[What needs to be done]
From the entries below, copy out all lines holding "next".

***** Dataset *****

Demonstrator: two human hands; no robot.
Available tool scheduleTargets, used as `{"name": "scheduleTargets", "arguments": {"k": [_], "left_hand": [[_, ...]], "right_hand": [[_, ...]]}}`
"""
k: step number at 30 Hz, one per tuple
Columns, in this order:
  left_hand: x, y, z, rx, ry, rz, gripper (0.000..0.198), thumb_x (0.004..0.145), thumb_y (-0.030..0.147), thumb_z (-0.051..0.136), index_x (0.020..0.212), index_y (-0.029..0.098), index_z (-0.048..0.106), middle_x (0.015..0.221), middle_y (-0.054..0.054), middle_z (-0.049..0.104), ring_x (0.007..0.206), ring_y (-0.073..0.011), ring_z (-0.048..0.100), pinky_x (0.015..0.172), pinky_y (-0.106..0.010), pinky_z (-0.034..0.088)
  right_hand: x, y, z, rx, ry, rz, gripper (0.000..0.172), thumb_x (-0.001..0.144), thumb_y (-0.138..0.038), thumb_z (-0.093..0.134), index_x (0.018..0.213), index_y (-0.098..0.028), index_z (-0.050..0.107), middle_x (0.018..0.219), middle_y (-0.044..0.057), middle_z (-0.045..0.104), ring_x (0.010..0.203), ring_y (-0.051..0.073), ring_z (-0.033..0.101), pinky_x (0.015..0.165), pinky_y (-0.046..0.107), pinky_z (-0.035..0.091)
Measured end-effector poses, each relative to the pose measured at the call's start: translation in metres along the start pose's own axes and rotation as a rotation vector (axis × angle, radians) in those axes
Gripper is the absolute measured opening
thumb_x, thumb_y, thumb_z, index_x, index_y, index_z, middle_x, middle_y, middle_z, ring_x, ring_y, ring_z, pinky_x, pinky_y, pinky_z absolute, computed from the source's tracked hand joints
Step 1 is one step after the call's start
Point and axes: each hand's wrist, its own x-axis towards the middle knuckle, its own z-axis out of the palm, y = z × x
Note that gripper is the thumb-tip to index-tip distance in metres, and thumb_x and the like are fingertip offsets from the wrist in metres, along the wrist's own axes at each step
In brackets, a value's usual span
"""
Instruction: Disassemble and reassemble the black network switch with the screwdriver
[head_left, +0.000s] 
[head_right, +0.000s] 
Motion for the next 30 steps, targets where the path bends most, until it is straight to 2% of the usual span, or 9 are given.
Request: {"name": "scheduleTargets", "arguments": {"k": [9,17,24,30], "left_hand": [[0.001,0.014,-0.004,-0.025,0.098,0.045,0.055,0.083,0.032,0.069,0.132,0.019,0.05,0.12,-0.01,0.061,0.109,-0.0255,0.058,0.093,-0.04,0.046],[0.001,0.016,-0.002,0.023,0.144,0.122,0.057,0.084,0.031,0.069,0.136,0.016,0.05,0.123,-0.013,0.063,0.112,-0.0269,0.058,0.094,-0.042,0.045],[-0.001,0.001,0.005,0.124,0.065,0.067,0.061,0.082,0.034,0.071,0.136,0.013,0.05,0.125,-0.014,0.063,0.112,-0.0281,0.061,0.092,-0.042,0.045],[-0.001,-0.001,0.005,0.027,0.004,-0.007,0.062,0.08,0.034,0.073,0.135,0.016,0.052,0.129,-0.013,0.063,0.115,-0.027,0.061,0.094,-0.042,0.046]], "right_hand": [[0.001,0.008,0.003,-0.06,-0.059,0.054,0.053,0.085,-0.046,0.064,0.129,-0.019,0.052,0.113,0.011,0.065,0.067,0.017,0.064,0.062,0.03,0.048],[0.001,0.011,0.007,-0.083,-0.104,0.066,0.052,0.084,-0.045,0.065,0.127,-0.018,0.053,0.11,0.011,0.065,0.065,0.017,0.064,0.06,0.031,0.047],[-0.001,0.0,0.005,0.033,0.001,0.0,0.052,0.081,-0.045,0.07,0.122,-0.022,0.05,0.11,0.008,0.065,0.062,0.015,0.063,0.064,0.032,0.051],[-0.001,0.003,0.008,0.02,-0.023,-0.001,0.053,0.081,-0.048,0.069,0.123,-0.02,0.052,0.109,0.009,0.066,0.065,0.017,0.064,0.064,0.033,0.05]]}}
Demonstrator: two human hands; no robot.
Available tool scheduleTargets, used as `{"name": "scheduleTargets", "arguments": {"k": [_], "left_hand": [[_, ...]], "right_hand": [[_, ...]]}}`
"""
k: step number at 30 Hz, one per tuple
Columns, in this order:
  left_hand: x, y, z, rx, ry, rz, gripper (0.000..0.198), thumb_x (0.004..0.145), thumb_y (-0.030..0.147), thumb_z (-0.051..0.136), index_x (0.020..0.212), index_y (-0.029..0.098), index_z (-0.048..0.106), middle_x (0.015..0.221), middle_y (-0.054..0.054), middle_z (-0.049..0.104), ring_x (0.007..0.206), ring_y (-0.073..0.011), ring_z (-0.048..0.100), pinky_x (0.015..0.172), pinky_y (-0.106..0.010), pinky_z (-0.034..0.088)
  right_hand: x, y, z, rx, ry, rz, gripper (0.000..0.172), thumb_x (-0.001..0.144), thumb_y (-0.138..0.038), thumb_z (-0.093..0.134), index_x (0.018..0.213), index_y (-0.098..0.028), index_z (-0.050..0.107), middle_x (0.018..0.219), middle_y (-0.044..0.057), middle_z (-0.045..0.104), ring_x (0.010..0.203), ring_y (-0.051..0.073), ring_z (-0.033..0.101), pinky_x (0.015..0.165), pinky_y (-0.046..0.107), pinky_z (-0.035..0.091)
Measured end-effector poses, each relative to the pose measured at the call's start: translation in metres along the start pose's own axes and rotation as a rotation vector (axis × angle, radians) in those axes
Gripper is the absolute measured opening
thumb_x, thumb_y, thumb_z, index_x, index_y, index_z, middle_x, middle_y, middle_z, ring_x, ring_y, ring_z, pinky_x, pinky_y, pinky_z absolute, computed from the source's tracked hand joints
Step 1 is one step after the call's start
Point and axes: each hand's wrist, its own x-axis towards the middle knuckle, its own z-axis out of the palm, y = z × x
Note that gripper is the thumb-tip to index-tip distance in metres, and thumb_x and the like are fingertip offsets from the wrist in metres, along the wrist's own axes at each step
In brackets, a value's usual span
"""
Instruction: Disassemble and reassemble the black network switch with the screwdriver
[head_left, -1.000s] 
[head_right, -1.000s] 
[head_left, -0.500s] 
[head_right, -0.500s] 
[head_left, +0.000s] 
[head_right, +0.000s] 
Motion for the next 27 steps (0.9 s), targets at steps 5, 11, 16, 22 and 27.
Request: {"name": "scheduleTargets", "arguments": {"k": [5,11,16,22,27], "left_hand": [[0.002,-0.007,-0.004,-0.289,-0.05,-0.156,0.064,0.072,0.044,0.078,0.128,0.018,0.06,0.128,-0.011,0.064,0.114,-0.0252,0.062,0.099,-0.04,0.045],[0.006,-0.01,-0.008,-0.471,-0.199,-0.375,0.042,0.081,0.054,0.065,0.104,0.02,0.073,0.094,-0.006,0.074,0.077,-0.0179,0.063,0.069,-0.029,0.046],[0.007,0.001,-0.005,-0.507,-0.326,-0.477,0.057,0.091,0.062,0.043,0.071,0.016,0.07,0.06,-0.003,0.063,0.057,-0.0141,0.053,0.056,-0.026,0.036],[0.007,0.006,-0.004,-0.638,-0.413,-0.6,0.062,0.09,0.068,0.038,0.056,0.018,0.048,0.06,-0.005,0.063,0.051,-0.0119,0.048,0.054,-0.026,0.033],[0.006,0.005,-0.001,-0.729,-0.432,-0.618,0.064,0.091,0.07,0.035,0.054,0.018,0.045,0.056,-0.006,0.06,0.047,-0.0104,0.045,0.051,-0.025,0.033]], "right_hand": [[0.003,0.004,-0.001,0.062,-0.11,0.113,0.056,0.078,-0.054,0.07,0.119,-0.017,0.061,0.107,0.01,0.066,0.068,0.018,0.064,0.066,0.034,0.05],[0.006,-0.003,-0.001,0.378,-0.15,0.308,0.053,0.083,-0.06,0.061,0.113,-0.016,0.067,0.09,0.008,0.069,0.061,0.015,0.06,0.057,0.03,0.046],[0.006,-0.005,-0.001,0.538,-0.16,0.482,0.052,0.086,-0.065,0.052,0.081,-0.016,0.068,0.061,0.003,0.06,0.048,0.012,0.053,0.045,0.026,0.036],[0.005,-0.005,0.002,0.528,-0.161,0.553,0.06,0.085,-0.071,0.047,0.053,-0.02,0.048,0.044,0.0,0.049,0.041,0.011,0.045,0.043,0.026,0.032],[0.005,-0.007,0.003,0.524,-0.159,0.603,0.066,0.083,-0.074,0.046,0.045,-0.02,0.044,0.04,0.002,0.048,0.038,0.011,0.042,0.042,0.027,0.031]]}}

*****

[Response below]
Motion for the next 30 steps, targets where the path bends most, until it is straight to 2% of the usual span, or 9 are given.
Motion for the next 27 steps (0.9 s), targets at steps 5, 11, 16, 22 and 27.

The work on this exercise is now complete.